Matt Lazell-Fairman
@mfairma
I’ve never had a doctor understand PEM well enough to recognize it, aside from ME docs. So while I know POTS and EDS patients can benefit from careful exercise, the idea of NIH running an exercise trial in Long Covid terrifies me.
When you know PEM, it’s easy to see the rhythms it imposes in your life, but when you don’t, the disconnect between exertion and crash make it hard to recognize why some days are inexplicably so much harder.
It took me months to realize and I only did when the trigger was sufficiently strong. I began to pace, but didn’t realize until I stopped working how much I was still overexerting.
I was in a rolling crash, getting sicker and sicker, but the constant exertion made it hard to see my baseline.
It’s tougher to recognize the milder you are, the earlier you are in your illness, when you’re pushing every day to keep things moving. Patients ignorant of PEM may miss the signs. Their doctors definitely will.
NIH could carefully segregate patient populations, to exclude those reporting PEM. But will every patient recognize it? And what about those who develop PEM sometime after onset, as my wife did?
If subjects develop PEM from the treatment, will that be monitored carefully enough to minimize harm? Will it be reported?
Our concern isn’t just for subject safety, though, but for how any results will be sold.
Long Covid is an umbrella disorder, but that’s not getting through to the medical community or public. It’s treated like a vague, confusing monolith.
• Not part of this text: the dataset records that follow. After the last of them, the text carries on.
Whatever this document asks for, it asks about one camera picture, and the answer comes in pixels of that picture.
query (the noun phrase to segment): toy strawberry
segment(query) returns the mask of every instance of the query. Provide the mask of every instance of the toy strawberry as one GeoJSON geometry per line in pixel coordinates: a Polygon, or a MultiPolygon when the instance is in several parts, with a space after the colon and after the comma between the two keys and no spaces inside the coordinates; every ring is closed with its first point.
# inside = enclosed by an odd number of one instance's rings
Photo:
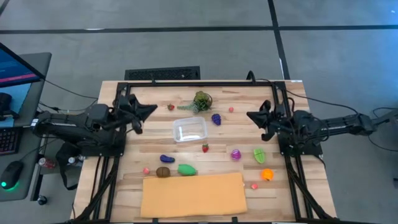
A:
{"type": "Polygon", "coordinates": [[[209,151],[209,144],[204,144],[201,146],[201,149],[204,153],[206,153],[207,151],[209,151]]]}
{"type": "Polygon", "coordinates": [[[174,110],[175,106],[173,104],[169,104],[167,105],[167,109],[169,109],[169,111],[174,110]]]}

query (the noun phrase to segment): monitor
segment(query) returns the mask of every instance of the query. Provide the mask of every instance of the monitor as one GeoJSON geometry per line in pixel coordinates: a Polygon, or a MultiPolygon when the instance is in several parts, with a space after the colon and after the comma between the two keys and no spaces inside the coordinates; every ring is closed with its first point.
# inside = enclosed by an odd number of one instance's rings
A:
{"type": "Polygon", "coordinates": [[[0,87],[38,82],[45,79],[39,71],[0,43],[0,87]]]}

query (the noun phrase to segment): desk
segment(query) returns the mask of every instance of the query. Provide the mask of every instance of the desk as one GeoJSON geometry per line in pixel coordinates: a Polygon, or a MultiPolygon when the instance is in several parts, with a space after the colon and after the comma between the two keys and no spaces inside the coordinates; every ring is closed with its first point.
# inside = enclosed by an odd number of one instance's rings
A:
{"type": "MultiPolygon", "coordinates": [[[[99,103],[112,105],[117,82],[103,82],[99,94],[99,103]]],[[[305,95],[303,83],[286,81],[288,90],[305,95]]],[[[112,209],[111,222],[151,222],[152,219],[140,217],[142,198],[143,168],[148,167],[151,175],[156,168],[165,166],[159,161],[161,154],[175,157],[176,163],[166,165],[177,174],[178,164],[190,164],[198,170],[198,175],[224,174],[241,172],[244,176],[246,213],[226,216],[202,216],[182,218],[161,218],[160,222],[230,222],[237,217],[239,222],[271,222],[294,221],[294,211],[290,195],[287,171],[284,158],[280,155],[277,138],[261,141],[264,130],[259,129],[247,116],[247,111],[258,111],[264,100],[273,101],[272,90],[267,86],[213,86],[213,87],[133,87],[142,104],[157,104],[159,107],[144,123],[144,133],[127,135],[124,155],[120,159],[116,191],[112,209]],[[168,111],[167,105],[187,105],[197,91],[209,93],[213,98],[211,111],[201,112],[197,116],[206,119],[208,138],[205,141],[176,143],[173,140],[172,123],[176,119],[192,117],[191,111],[168,111]],[[211,122],[213,113],[222,117],[222,125],[215,126],[211,122]],[[201,145],[207,142],[209,151],[205,154],[201,145]],[[258,164],[253,157],[253,149],[261,147],[266,152],[266,162],[258,164]],[[230,159],[230,152],[239,149],[242,158],[239,162],[230,159]],[[270,168],[274,171],[274,180],[265,182],[260,178],[260,171],[270,168]],[[257,183],[257,190],[251,184],[257,183]]],[[[296,110],[308,110],[306,99],[292,97],[296,110]]],[[[95,175],[97,157],[84,161],[79,186],[75,198],[76,215],[80,214],[90,201],[90,194],[95,175]]],[[[307,178],[307,187],[324,210],[335,216],[335,208],[331,197],[326,172],[323,164],[313,156],[302,156],[303,168],[307,178]]],[[[305,217],[302,195],[298,190],[300,210],[305,217]]],[[[104,194],[100,218],[104,217],[107,193],[104,194]]]]}
{"type": "MultiPolygon", "coordinates": [[[[27,63],[31,64],[44,76],[47,76],[47,71],[49,69],[51,59],[50,53],[26,54],[20,55],[20,57],[24,59],[27,63]]],[[[22,104],[21,110],[19,112],[21,117],[15,120],[14,126],[30,126],[35,116],[35,112],[37,111],[37,105],[39,104],[43,86],[43,80],[31,84],[26,99],[22,104]]],[[[26,153],[35,149],[35,147],[39,147],[40,142],[41,138],[35,136],[30,128],[24,128],[18,153],[13,155],[0,156],[0,174],[2,174],[3,170],[8,166],[10,162],[20,159],[26,153]]],[[[37,152],[31,153],[24,158],[24,168],[21,172],[21,176],[19,177],[18,187],[13,191],[8,192],[0,188],[0,202],[21,200],[26,198],[29,191],[30,182],[32,180],[33,171],[35,169],[36,158],[37,152]]]]}

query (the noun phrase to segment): orange toy fruit
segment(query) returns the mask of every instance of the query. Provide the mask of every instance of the orange toy fruit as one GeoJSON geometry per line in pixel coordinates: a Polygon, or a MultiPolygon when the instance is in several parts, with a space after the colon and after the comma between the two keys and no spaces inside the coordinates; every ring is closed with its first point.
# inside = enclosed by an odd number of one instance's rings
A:
{"type": "Polygon", "coordinates": [[[264,180],[272,180],[274,178],[274,171],[271,169],[263,169],[261,172],[261,178],[264,180]]]}

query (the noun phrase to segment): yellow towel
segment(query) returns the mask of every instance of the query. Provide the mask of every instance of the yellow towel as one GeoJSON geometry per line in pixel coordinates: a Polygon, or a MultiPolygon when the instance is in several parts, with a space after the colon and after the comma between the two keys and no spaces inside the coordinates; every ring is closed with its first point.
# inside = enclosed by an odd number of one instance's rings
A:
{"type": "Polygon", "coordinates": [[[144,179],[142,218],[229,215],[247,210],[241,173],[144,179]]]}

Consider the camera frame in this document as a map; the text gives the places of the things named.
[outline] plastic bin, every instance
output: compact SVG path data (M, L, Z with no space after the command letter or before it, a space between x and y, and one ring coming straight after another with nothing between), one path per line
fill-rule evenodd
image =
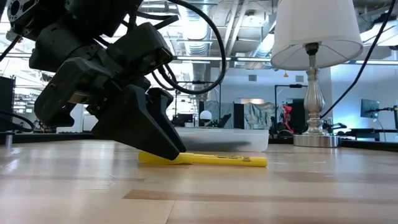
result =
M176 128L188 151L264 152L268 130Z

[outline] table lamp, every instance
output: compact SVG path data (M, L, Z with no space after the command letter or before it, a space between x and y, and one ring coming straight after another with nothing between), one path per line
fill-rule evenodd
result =
M322 130L325 100L320 68L345 63L363 51L352 0L280 0L271 64L284 70L305 70L308 131L294 136L296 146L337 147L339 139Z

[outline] white lampshade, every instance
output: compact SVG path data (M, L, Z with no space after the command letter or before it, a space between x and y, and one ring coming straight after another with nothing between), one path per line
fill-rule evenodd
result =
M363 51L353 0L280 0L271 64L308 70L305 45L318 42L318 68L347 62Z

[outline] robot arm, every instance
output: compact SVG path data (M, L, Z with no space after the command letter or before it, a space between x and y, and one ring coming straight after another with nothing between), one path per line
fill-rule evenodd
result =
M70 112L84 103L98 118L93 134L174 160L186 149L165 114L173 96L145 77L173 55L152 24L135 26L141 1L11 0L7 13L12 31L35 41L30 68L55 72L35 102L44 124L73 126ZM96 41L127 14L126 35L107 48Z

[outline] white globe light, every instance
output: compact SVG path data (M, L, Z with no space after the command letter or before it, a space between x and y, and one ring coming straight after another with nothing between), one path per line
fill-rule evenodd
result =
M213 116L211 115L210 111L202 111L199 115L200 119L209 120L209 121L211 121L212 117Z

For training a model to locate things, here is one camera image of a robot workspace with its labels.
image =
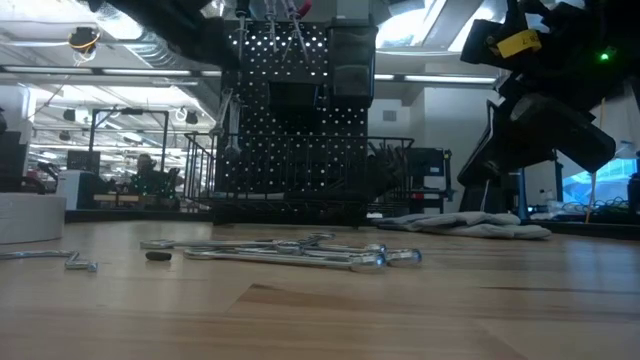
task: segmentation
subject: wooden table
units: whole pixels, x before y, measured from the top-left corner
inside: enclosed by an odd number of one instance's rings
[[[296,238],[417,247],[421,269],[385,274],[174,256],[140,240]],[[638,359],[640,242],[447,238],[375,229],[123,222],[74,224],[77,249],[0,262],[0,359]]]

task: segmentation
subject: ceiling
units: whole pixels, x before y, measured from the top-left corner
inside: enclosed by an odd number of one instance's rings
[[[226,0],[231,7],[232,0]],[[264,12],[262,0],[254,0],[254,12],[261,18]],[[473,66],[458,60],[459,54],[448,51],[459,37],[461,30],[470,23],[474,15],[499,21],[504,17],[506,0],[426,0],[427,6],[440,4],[438,16],[422,14],[417,22],[401,22],[394,26],[380,26],[379,36],[386,36],[391,31],[391,37],[400,37],[400,41],[390,41],[378,49],[376,56],[376,72],[393,73],[429,73],[429,74],[458,74],[458,75],[487,75],[495,76],[497,71],[486,66]],[[219,8],[210,9],[213,13]],[[307,21],[328,21],[343,13],[367,14],[371,12],[377,22],[388,20],[388,0],[315,0]],[[226,17],[233,19],[233,11],[227,8]],[[102,40],[136,39],[141,36],[143,29],[130,18],[118,18],[119,21],[106,21],[103,16],[91,13],[84,6],[74,0],[3,0],[0,2],[0,64],[39,65],[39,66],[73,66],[78,60],[74,51],[67,46],[66,39],[77,26],[100,27]],[[429,21],[430,31],[424,31]],[[408,33],[409,38],[396,34]],[[9,46],[10,40],[58,40],[60,46]],[[151,51],[166,51],[164,45],[153,47]],[[214,69],[210,65],[196,64],[168,53],[177,60],[171,62],[174,68]],[[80,66],[90,67],[123,67],[150,68],[154,64],[138,47],[99,45],[95,57]],[[82,131],[87,124],[82,116],[75,122],[64,120],[66,109],[83,108],[112,108],[140,107],[170,112],[170,145],[182,148],[185,146],[181,132],[206,132],[215,124],[213,120],[217,111],[219,84],[208,80],[203,88],[202,81],[168,81],[158,78],[144,77],[97,77],[82,76],[66,78],[63,76],[14,76],[1,74],[1,84],[15,84],[20,82],[31,87],[37,96],[40,108],[49,99],[52,106],[43,107],[35,116],[35,128],[40,129],[34,144],[52,145],[85,145],[88,144],[88,134]],[[416,87],[424,85],[378,83],[376,84],[376,98],[403,99],[411,102],[415,96]],[[196,111],[199,116],[197,125],[188,125],[183,119],[181,109]],[[147,129],[150,132],[161,129],[159,122],[151,116],[121,115],[110,119],[122,131],[115,132],[114,128],[102,129],[98,133],[96,144],[101,146],[130,146],[124,142],[122,133],[125,130]],[[61,129],[70,131],[72,140],[59,139]],[[160,134],[145,133],[145,144],[162,141]],[[62,149],[48,149],[58,151],[59,159],[64,159]],[[180,165],[179,159],[173,165]]]

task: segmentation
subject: black pegboard
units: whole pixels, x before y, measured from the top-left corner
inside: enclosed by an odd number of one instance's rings
[[[237,27],[237,22],[227,24],[228,41],[236,52]],[[326,95],[329,77],[324,24],[303,23],[300,28],[309,45],[309,63],[295,38],[283,61],[284,50],[293,37],[290,22],[276,25],[277,53],[273,51],[268,23],[251,22],[243,44],[242,71],[223,73],[222,88],[233,87],[244,103],[238,138],[242,154],[239,158],[225,156],[228,136],[219,142],[216,191],[246,194],[348,190],[347,185],[358,186],[360,181],[354,181],[358,174],[364,175],[367,109],[331,106]],[[317,106],[310,112],[271,111],[270,81],[318,84]]]

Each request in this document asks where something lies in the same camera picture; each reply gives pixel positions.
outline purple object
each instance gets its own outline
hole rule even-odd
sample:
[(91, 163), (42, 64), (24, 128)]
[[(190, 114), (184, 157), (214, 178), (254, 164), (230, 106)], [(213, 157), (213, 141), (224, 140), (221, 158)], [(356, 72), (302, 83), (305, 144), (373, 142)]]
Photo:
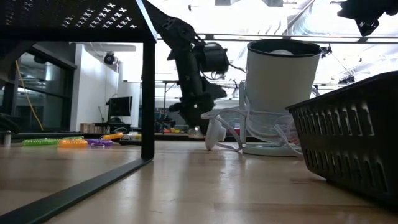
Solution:
[(102, 140), (102, 139), (86, 139), (90, 146), (112, 146), (112, 140)]

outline black perforated metal shelf
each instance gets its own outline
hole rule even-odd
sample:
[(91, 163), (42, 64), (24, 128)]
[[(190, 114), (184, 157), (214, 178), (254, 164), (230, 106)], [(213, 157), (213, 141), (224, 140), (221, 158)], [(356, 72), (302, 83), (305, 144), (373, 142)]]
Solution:
[(141, 0), (2, 0), (0, 9), (4, 39), (143, 42), (156, 38)]

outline wooden table surface
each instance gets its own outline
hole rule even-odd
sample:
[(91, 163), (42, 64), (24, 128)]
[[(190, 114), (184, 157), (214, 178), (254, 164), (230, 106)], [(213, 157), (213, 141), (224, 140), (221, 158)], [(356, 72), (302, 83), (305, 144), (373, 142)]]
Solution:
[[(139, 157), (139, 147), (0, 149), (0, 214)], [(156, 142), (154, 162), (49, 223), (398, 223), (295, 158)]]

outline yellow cable
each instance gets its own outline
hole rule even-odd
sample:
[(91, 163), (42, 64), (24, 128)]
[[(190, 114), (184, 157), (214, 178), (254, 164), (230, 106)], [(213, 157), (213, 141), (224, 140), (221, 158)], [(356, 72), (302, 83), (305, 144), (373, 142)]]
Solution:
[(29, 95), (28, 95), (27, 92), (26, 92), (25, 83), (24, 83), (24, 80), (22, 79), (21, 72), (19, 71), (18, 61), (15, 61), (15, 64), (17, 65), (17, 72), (18, 72), (18, 75), (19, 75), (19, 80), (20, 80), (21, 83), (22, 83), (22, 87), (24, 87), (25, 96), (26, 96), (27, 102), (29, 103), (30, 109), (32, 110), (33, 116), (35, 116), (36, 121), (39, 123), (40, 129), (41, 129), (42, 131), (44, 131), (43, 126), (42, 126), (42, 123), (40, 122), (39, 118), (37, 117), (36, 112), (35, 112), (35, 109), (33, 109), (32, 103), (30, 102)]

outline yellow object
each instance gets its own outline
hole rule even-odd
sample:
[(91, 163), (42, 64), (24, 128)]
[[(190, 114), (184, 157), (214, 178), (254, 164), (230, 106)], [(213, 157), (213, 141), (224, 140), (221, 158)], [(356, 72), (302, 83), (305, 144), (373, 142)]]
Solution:
[(87, 147), (87, 145), (87, 141), (82, 139), (62, 139), (60, 140), (58, 147), (83, 148)]
[(180, 130), (175, 129), (175, 128), (171, 128), (171, 130), (172, 130), (172, 133), (179, 133), (180, 132)]
[(24, 80), (22, 79), (21, 71), (19, 70), (18, 61), (15, 61), (15, 65), (17, 66), (17, 72), (18, 72), (18, 75), (19, 75), (19, 80), (21, 81), (22, 87), (24, 88), (25, 96), (26, 96), (27, 102), (28, 102), (28, 104), (30, 106), (30, 109), (32, 110), (33, 116), (36, 118), (36, 121), (38, 122), (38, 124), (40, 126), (40, 129), (42, 131), (44, 131), (43, 125), (40, 122), (40, 119), (37, 117), (35, 109), (33, 109), (32, 103), (30, 102), (29, 95), (26, 92), (25, 83), (24, 83)]
[(140, 141), (142, 140), (141, 134), (134, 134), (132, 137), (133, 141)]
[(121, 138), (122, 136), (123, 136), (123, 133), (107, 134), (107, 135), (104, 135), (102, 137), (102, 139), (104, 139), (104, 140), (112, 140), (112, 139)]

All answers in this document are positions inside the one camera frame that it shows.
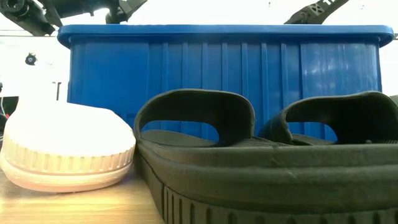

However carefully run the study, any positive finding for exercise in LC will be applied indiscriminately. The state of clinical care for LC and ME is so poor that to expect different is laughably naive.
A positive finding for exercise could pour gasoline on a fire the community has only just managed to begin to smother. For all of us harmed by exercise, traumatized by gaslighting, that’s horrifying.